Luis Barragán
En días pasados, J. Adolfo Iglesias escribió para El País de Madrid una crónica de la travesura de John Lennon de la que se cumple medio siglo, llevándola al dibujo que hizo luego en Almería para intentar otra denotación. El músico metido a intelectual, como lo refirió el cronista, se hizo más famoso que el resto del grupo musical, asegurando que éste lo era más que Jesucristo.
Por fin hallamos en el traspapelador disco duro de todos los tormentos, la pieza tomada de El Nacional de Caracas de 1966, en su sección de noticias internacionales, negando el compositor e intérprete tamaña sentencia. Una nota marginal, quizá obligada que, después, por la muestra hemerográfica tomada, no tuvo impacto – por lo menos – inmediato entre los venezolanos: al fin y al cabo, por una parte, el rock todavía prendía en ciertos sectores de la clase media urbana que lo cultivaron apenas tiempo atrás, gracias al vinil traído del exterior que, en definitiva, bailaban a Billo´s para rematar sus fiestas; y, por otra, fue a finales de 1965 que vieron a los Beatles por vez primera en televisión (canal 8), faltando para que surgieran o se reconvirtieran las emisoras radiales orientadas a los jóvenes con una reiterada discografía anglosajona para la precursora inquietud de Juan Liscano.

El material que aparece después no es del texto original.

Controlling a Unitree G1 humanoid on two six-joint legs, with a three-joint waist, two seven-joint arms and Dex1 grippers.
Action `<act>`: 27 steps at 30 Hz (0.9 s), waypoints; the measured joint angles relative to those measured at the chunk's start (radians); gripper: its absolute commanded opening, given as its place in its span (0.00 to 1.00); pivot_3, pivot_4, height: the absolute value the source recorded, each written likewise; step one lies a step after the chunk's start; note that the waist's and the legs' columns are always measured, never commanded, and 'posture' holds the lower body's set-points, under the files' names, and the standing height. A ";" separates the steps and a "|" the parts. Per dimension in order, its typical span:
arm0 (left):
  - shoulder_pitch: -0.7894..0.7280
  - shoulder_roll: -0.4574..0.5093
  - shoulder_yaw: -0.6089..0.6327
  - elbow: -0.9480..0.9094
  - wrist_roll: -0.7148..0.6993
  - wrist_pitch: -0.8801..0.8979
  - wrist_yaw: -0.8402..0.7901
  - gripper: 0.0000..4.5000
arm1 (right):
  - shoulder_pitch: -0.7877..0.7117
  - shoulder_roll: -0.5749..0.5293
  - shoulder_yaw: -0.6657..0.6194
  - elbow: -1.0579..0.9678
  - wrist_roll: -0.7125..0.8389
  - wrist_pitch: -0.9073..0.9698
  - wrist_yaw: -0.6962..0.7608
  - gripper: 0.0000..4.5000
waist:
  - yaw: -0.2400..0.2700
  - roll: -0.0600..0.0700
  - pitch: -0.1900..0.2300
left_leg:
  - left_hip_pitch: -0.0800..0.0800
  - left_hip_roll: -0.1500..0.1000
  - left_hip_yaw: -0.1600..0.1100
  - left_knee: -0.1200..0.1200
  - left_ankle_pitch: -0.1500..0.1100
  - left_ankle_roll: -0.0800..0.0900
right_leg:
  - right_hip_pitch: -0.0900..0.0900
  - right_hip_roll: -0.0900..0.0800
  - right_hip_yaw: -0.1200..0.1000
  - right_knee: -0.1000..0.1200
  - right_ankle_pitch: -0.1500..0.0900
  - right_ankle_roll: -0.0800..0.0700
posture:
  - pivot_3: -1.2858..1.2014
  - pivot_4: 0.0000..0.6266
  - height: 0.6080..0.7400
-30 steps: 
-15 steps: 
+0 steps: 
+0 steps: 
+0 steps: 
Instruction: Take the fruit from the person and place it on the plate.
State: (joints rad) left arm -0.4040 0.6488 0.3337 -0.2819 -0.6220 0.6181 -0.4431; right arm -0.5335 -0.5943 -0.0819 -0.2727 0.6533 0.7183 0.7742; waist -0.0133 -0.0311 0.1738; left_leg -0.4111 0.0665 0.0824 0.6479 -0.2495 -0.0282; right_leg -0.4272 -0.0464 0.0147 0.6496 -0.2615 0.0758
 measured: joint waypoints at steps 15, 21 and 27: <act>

Reímos tres veces, porque el escándalo de los grupos fundamentalistas estadounidenses – ante semejante boutade – no tuvo acá equivalente alguno, excepto las relativamente tardías reacciones de un sacerdocio que sabía de las extraordinarias promesas del Concilio Vaticano II, recién concluido. Brian Epstein, el manager del grupo de Liverpool, debió contentarle mucho el impacto de un gesto impulsivo, ya que el estratega del también inducido asedio de las jóvenes hacia un cuarteto de muchachos, intuía, mas no garantizaba, que faltaba por recorrer el pequeño trecho que haría rentable la exclusiva grabación en los estudios para parir el Club de los Corazones Solitarios del Sargento Pimienta.
Además, industrializada la protesta un poquito más tarde, el rock se hizo un sentimiento para la época que fue la del mundo desarrollado y hastiado de occidente, con sus reventones en Berkeley y París, sobreentendida la necedad: por mucho que nos guste, como en efecto ocurre, aunque no cuente con las virtudes y el deleite que, por citar un par de ejemplos, asoman la trompeta de Wynton Marsalis o la batuta de Valery Gergiev. Sobreestimado en su momento, ni remotamente era competitivo con el cristianismo, suposición que emergió de la quizá infinita ingenuidad de Lennon. Sin embargo, y de esto sabemos que dos tazas de café no bastarán para conversarlo con Iván Méndez, de los pocos con los que todavía se puede hablar de todo esto y de todo aquello que inquieta, el medio siglo en cuestión nos remite a un rasgo de la antipolítica.
Así como el prisionero de Yoko Ono (mientras otros la tildan de su liberadora), podía darse el lujo de hacer de cualquier morisqueta una gracia por obra de los grandes medios que lo festejaban, esa infinita ingenuidad lo hizo creer que cambiaba el mundo, trastocada una intuición en una lección catedrática, como fervientemente convirtió Sartre la cátedra en un hito que no sobrevivió a la dura prueba del tiempo; pero ¿ qué tiene que ver la antipolítica con esto? Nos parece que mucho: un líder de opinión, adedado por los medios, con escasa o ninguna preparación, audaz en los cinco minutos de fama que pugnó por extender como nunca lo imaginó Warhol, de sugestivo formato corporal, estrafalariamente simplista, arrojó más lejos la piedra amarrada a la intuición, el desparpajo catedrático y el hito: se convirtió en poder y, a falta de respuestas, se aferró al primer dogma que flotaba alrededor, aunque logrando contaminar a sus adversarios que, incluso, supo elegir.